Your instructions>
What you produce should be every line from the data that includes "Find".

(Records from a data source)
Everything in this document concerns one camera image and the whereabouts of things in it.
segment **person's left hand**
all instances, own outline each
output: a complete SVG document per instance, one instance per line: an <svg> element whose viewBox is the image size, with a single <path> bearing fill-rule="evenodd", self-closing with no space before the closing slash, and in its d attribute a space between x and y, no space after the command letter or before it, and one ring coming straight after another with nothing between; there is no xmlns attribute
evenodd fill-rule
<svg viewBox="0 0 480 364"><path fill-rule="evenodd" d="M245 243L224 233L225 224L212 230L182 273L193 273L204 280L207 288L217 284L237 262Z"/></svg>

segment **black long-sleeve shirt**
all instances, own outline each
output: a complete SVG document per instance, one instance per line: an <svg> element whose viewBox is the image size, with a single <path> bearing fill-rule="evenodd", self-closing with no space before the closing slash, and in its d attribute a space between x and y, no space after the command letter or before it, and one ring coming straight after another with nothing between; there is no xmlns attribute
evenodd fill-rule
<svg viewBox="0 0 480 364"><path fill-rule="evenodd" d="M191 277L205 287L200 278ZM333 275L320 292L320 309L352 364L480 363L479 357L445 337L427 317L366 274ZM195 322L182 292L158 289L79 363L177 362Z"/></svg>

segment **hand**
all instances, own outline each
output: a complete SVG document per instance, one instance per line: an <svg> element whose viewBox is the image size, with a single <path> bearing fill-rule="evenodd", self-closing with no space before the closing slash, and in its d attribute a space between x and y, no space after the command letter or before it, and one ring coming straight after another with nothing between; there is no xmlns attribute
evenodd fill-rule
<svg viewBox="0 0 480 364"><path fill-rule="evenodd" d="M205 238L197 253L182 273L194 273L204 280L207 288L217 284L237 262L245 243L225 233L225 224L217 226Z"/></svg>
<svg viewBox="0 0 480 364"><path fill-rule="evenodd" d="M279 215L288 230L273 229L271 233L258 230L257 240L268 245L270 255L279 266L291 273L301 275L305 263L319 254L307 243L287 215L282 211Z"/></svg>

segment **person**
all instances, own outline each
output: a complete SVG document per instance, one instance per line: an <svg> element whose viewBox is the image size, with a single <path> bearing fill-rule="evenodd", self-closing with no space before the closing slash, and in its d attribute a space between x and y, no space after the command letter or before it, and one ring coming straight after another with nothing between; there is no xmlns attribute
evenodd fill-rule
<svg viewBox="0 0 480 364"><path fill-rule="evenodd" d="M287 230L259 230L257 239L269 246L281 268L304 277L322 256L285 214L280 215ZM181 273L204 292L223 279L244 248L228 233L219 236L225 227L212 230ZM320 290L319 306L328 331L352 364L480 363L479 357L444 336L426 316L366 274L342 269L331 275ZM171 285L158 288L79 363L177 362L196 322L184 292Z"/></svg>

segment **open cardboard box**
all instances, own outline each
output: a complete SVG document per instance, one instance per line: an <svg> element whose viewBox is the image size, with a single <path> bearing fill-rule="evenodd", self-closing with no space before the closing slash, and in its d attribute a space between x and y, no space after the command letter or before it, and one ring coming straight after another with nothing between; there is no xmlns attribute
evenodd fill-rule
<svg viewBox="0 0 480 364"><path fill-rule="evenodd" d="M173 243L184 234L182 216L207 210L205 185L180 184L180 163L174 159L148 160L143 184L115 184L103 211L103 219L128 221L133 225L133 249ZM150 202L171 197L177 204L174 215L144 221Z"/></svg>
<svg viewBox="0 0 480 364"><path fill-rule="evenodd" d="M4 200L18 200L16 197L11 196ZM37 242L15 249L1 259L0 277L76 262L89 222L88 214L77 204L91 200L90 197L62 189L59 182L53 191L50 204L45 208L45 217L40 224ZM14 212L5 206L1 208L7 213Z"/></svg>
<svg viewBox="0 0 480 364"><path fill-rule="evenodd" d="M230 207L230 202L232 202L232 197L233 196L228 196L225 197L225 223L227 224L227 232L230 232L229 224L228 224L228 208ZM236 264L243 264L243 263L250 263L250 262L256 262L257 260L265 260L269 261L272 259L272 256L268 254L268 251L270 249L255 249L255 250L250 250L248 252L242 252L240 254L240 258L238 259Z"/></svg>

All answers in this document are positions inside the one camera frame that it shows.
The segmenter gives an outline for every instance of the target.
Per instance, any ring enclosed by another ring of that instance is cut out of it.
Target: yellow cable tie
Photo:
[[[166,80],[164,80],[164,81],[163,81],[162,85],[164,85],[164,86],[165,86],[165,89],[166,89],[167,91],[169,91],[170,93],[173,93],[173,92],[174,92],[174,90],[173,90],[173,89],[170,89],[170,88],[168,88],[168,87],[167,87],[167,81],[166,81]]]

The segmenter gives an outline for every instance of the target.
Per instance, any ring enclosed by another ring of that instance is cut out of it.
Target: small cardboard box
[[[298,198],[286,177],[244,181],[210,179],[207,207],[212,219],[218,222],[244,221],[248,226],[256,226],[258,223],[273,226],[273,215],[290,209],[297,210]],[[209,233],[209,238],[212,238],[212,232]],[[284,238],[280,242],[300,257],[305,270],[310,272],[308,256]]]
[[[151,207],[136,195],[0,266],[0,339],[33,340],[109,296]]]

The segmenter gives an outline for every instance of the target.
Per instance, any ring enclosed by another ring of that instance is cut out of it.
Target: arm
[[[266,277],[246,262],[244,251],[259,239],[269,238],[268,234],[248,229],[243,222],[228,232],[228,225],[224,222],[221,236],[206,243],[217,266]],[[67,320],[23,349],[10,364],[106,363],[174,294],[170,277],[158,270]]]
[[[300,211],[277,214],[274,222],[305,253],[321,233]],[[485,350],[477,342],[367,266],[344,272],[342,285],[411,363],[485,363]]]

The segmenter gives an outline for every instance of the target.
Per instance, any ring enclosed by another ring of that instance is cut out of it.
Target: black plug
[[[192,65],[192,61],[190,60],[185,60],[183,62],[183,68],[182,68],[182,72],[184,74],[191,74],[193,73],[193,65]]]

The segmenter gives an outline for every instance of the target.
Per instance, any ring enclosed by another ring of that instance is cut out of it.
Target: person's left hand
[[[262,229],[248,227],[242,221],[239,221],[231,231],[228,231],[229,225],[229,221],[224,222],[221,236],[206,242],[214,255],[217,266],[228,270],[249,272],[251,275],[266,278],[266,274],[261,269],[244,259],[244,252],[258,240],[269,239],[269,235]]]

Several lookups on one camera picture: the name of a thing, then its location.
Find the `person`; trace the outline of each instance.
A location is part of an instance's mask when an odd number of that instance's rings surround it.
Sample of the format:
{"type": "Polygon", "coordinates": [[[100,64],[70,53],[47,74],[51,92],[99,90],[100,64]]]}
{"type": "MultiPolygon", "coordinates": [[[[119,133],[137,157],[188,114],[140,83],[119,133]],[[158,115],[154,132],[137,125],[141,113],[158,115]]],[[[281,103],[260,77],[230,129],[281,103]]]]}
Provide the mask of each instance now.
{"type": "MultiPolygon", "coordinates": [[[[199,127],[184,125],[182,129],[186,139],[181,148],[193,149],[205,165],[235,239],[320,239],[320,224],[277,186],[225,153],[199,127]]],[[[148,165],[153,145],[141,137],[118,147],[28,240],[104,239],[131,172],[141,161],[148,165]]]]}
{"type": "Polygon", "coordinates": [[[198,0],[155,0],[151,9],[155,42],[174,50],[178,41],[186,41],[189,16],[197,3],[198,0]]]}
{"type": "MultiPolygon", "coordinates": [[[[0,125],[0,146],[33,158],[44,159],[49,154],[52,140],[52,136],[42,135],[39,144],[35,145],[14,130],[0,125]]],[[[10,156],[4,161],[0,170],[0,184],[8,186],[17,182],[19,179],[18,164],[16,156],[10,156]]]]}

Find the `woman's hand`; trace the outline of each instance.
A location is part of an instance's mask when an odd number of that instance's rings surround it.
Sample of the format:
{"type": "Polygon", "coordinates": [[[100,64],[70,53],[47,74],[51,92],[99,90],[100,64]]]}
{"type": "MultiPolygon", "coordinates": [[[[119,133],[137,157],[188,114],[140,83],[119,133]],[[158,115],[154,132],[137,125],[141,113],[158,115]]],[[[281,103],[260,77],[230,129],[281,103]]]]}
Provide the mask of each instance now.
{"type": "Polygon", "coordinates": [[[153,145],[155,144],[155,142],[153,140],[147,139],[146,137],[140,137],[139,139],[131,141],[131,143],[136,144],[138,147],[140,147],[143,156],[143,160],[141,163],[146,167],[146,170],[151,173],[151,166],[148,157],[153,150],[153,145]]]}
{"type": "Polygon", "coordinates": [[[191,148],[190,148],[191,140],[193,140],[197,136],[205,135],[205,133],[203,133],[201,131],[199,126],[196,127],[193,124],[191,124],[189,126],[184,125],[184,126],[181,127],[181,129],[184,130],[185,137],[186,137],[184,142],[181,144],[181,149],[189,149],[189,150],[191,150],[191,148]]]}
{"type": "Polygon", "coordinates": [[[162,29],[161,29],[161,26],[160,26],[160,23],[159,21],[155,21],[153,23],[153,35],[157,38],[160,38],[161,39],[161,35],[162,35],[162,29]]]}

Response for this exercise>
Find the `person`; trace the outline of each instance.
Find the `woman's hand`; trace the outline of each instance.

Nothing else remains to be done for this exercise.